Terrible Poems are…Terrible

Yup, not going to go forward with that idea anymore. It felt dark and dirty. I was a very pessimistic teenager, and I think that is where those poems suited me best, in my life as a teenager. That is not who I am anymore. I have been avoiding this blog, a difficult project as it is, because I felt the tone was getting too…meh. Not really dark, I just feel like I have been complaining about my past, about the ick that went on that one week I don’t want to think about again.

This is not me. I am a very happy, sunshiny with scattered clouds, kind of person. By dwelling on my past poems I am just dredging up past disappointments.

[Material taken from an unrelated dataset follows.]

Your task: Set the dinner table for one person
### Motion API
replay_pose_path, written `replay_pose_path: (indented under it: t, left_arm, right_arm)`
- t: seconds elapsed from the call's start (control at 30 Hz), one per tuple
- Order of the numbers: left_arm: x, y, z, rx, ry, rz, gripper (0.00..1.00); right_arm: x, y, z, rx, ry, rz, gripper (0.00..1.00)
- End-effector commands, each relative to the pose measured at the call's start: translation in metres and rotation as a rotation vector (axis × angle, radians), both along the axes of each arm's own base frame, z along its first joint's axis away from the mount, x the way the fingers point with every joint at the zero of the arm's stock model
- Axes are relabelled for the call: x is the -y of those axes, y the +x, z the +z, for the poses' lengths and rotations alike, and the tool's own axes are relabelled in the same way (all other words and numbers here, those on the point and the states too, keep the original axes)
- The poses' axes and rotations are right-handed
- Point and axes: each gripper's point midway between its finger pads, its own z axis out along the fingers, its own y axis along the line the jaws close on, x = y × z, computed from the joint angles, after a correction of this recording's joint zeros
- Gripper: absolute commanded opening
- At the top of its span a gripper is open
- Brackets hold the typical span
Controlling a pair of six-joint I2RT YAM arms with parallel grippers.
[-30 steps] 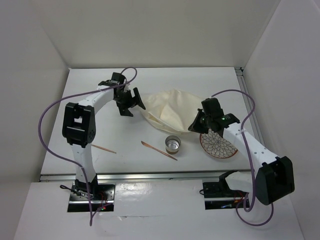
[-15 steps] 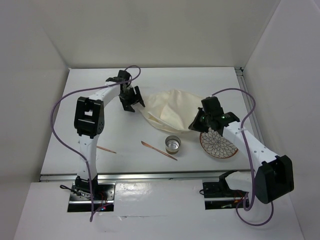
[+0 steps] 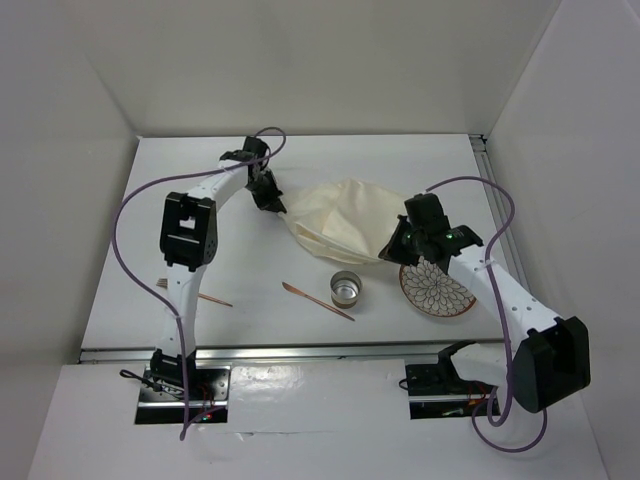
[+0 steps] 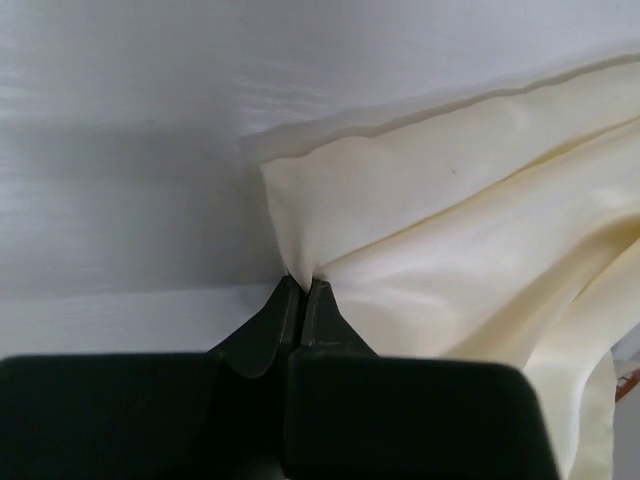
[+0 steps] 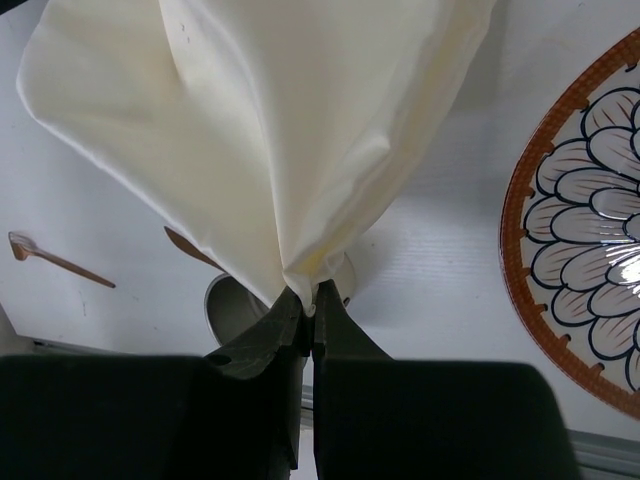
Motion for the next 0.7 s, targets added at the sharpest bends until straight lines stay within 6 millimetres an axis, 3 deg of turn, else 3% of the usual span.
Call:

I have made a very successful adventure out of my life and I would rather express those stories here, not dig up old melancholia and doldrums.

I am going to keep with the current wordpress theme, Baskerville. I am not ready to give up on it yet. I am still trying to figure out Menues and Widgets. I want to put in a proper link to my twitter account with the twitter icon, but I am still lost on that one. I want more imagery and visuals, but I feel fake if I post stock photos or anything that isn’t mine, but then…I don’t have great photos of my own. So, there is another project I need to work on. Bare with me, all I have is a cheap cybershot or my phone.

No clue what the theme is going to be here on out. I just know I am NOT going to keep writing Terrible Poems. Dead horse is dead.